BRIEF
Please give back only the lines below from the one containing "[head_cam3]" to the one containing "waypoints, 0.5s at", each repeated word for word, both ends included.
=== Begin Enclosure ===
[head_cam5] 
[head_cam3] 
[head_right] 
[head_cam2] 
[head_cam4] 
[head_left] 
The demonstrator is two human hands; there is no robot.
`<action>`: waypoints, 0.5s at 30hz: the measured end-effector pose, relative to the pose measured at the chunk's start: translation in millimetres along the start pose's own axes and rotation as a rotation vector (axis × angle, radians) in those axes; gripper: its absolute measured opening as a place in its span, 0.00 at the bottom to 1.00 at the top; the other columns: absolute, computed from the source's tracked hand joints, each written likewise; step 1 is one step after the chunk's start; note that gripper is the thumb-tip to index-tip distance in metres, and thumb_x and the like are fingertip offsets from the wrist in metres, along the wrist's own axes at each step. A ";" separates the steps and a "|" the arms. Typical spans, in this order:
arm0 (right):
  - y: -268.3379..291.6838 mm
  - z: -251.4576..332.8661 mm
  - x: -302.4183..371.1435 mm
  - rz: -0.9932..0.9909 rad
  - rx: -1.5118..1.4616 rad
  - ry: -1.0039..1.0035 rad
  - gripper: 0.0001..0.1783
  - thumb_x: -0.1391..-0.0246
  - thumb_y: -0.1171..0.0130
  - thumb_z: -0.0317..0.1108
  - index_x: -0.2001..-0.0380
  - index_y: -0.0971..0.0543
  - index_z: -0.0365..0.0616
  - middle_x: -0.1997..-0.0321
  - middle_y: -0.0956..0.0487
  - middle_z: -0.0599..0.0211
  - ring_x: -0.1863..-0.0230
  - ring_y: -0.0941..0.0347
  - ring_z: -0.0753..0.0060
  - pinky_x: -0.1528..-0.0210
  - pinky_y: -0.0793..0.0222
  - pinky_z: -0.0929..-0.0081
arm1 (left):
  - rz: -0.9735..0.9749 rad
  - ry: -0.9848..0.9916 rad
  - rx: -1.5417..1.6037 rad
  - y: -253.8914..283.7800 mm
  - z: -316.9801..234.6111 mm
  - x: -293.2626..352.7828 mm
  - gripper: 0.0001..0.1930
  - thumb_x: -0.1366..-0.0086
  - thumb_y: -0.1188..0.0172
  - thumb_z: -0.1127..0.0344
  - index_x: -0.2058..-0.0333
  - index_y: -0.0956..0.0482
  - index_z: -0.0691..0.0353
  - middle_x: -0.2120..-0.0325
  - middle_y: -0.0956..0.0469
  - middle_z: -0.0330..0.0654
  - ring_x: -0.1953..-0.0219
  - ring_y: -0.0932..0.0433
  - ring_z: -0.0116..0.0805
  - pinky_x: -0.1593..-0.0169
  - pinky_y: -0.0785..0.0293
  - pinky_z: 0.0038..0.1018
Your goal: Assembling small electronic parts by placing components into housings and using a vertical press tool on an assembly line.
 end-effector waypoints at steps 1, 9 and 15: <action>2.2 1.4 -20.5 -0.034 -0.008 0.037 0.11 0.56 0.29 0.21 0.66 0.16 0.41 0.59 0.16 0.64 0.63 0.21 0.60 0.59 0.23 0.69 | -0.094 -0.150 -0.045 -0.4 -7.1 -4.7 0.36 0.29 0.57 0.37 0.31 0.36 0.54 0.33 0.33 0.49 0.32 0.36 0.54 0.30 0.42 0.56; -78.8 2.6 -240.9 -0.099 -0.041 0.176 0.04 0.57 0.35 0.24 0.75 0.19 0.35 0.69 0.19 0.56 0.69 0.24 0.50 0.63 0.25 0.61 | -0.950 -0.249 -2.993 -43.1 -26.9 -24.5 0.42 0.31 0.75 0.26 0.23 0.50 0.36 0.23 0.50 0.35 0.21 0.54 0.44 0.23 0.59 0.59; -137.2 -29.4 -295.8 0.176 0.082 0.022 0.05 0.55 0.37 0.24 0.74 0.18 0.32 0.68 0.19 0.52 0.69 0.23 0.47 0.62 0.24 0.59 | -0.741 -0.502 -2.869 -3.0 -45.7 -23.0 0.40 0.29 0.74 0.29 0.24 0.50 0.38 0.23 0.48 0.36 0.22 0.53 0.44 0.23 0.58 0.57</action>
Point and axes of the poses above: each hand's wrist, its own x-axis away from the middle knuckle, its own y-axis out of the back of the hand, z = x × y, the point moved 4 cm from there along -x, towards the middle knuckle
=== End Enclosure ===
RESULT
[head_cam3] 
[head_right] 
[head_cam2] 
[head_cam4] 
[head_left] 
The demonstrator is two human hands; there is no robot.
`<action>`: waypoints, 0.5s at 30hz: the measured end-effector pose, relative to the pose measured at the chunk's start: translation in millimetres along the start pose's own axes and rotation as a rotation vector (axis × angle, radians) in those axes; gripper: its absolute measured opening as a place in its span, 0.00 at the bottom to 1.00 at the top; the other columns: absolute, computed from the source's tracked hand joints, each written likewise; step 1 is one step after the chunk's start; note that gripper is the thumb-tip to index-tip distance in metres, and thumb_x and the like are fingertip offsets from the wrist in metres, along the wrist's own axes at each step. A ";" separates the steps and a "|" the arms. Typical spans, in this order:

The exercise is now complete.